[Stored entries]
——————

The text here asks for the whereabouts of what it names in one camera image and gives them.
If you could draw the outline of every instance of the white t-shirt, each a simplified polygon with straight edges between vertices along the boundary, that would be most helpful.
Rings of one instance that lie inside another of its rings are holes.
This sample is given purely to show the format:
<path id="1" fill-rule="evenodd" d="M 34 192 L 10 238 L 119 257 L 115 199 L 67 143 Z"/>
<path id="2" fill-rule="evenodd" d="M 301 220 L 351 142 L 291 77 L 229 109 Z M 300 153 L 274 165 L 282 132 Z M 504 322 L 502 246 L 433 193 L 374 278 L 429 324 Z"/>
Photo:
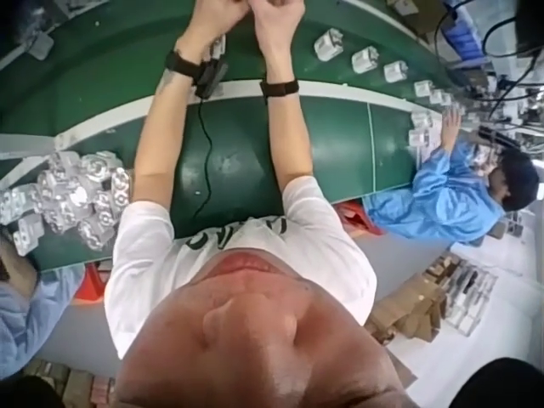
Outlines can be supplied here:
<path id="1" fill-rule="evenodd" d="M 376 294 L 376 275 L 313 177 L 283 193 L 285 217 L 249 219 L 174 241 L 168 211 L 138 201 L 124 211 L 105 290 L 105 312 L 119 358 L 162 299 L 186 285 L 216 253 L 257 248 L 283 260 L 335 297 L 363 325 Z"/>

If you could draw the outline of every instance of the black wristband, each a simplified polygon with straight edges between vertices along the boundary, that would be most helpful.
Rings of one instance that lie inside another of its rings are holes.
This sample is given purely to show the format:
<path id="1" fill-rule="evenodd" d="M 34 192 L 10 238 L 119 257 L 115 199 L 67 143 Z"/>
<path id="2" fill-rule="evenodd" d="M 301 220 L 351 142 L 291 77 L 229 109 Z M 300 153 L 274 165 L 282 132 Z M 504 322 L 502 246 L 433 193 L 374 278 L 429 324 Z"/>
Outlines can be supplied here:
<path id="1" fill-rule="evenodd" d="M 202 65 L 197 65 L 183 59 L 181 55 L 175 51 L 170 51 L 168 53 L 164 66 L 169 71 L 177 72 L 178 74 L 193 78 L 195 82 L 200 79 L 202 73 Z"/>
<path id="2" fill-rule="evenodd" d="M 284 83 L 266 83 L 261 82 L 261 90 L 265 98 L 280 98 L 291 94 L 296 94 L 300 87 L 298 80 Z"/>

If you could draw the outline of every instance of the nose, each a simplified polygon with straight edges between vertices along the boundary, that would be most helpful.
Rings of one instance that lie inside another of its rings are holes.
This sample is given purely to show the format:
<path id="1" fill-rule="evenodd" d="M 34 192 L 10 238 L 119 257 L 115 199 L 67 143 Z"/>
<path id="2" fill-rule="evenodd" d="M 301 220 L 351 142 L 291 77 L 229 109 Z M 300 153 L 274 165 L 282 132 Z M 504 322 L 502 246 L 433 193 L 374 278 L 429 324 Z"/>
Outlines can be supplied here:
<path id="1" fill-rule="evenodd" d="M 297 319 L 263 294 L 244 293 L 208 312 L 203 331 L 208 344 L 230 350 L 251 345 L 292 345 Z"/>

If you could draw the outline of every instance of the black hair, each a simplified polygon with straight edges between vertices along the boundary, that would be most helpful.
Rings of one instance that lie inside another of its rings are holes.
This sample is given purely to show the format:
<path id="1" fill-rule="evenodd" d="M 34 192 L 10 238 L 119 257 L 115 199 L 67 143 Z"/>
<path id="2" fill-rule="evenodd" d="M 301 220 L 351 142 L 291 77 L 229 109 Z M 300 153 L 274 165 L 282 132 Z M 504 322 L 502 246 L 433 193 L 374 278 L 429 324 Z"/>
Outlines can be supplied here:
<path id="1" fill-rule="evenodd" d="M 65 408 L 53 387 L 40 377 L 14 376 L 0 382 L 2 408 Z"/>
<path id="2" fill-rule="evenodd" d="M 502 199 L 504 211 L 518 211 L 536 200 L 540 178 L 530 157 L 516 149 L 501 153 L 499 168 L 504 173 L 510 195 Z"/>

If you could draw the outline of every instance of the red object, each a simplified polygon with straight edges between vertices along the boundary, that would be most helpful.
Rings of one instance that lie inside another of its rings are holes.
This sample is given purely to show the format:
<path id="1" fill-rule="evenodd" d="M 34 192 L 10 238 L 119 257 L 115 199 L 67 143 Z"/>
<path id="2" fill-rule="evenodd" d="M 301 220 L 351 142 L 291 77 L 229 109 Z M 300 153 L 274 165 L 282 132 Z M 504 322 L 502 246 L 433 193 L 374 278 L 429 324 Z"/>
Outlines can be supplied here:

——————

▶ [TASK TO CARRY OUT] Go through the records and report each line that contains "most".

▶ [OUTPUT OF THE TASK]
If you could draw the outline of every instance of the white t-shirt, each a simplified polygon with straight edges between vertices along the boundary, that would be most helpful.
If you could draw the outline of every instance of the black wristband, each a simplified polygon with straight edges between vertices along the boundary, that would be most helpful.
If you could draw the outline of every instance of the nose, each a simplified polygon with straight edges between vertices along the boundary, that would be most helpful.
If you could draw the outline of every instance of the black hair, each a simplified polygon with straight edges between vertices along the boundary, that would be most helpful.
If you could draw the outline of every instance of the red object, each a simplified polygon with straight edges between vertices along the boundary, that would be most helpful.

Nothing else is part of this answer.